Try it => Show all lines of the listing that contain the word "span".

Data provided =>
* * *

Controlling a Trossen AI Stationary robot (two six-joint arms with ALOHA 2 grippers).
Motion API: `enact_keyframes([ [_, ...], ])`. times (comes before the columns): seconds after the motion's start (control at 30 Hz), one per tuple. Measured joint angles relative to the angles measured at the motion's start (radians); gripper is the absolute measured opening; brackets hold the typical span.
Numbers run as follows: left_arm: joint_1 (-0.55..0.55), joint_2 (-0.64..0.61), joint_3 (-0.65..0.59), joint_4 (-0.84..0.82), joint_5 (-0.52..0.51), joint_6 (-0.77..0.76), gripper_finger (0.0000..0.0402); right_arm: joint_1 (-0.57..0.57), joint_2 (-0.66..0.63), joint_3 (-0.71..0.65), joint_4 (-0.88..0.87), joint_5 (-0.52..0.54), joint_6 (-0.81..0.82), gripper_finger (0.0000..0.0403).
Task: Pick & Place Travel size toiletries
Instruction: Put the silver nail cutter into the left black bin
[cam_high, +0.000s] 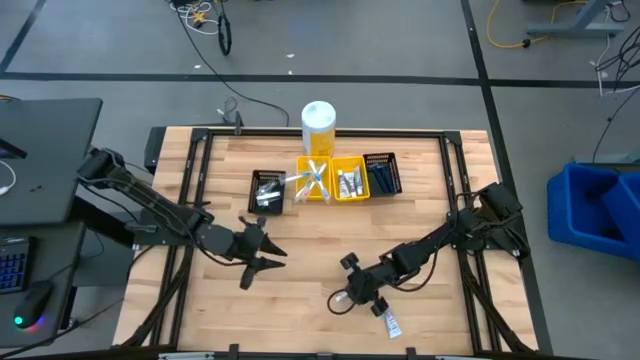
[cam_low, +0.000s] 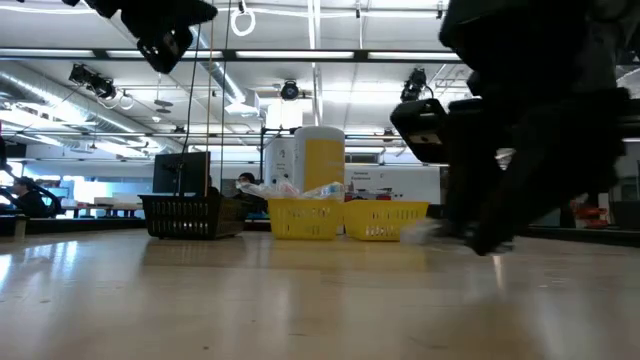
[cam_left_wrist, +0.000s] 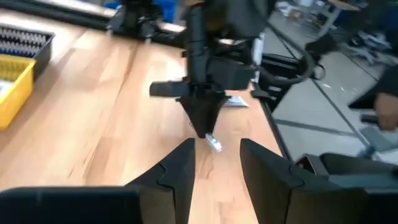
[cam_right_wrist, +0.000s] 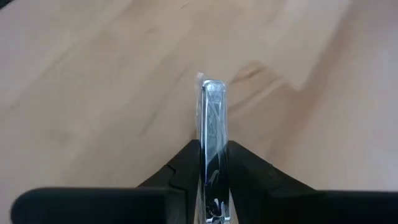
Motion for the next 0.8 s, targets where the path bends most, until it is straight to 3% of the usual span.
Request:
enact_keyframes([
  [0.27,0.000,0.038,0.000,-0.013,-0.063,-0.054,0.0134,-0.028,0.000,0.000,0.103,0.186,0.000,0.0080],
  [0.8,0.000,0.037,0.000,-0.022,-0.130,-0.073,0.0134,-0.129,0.000,0.000,0.337,0.165,0.047,0.0080],
])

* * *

Expected answer =>
Motion API: `enact_keyframes([ [_, ...], ])`. times (comes before the columns): seconds after the motion's start (control at 30 Hz), one per tuple. Measured joint angles relative to the angles measured at the motion's start (radians); gripper is the absolute measured opening; brackets hold the typical span.
Motion for the next 0.8 s, targets where the path bends most, until it is straight to 3% of the usual span.

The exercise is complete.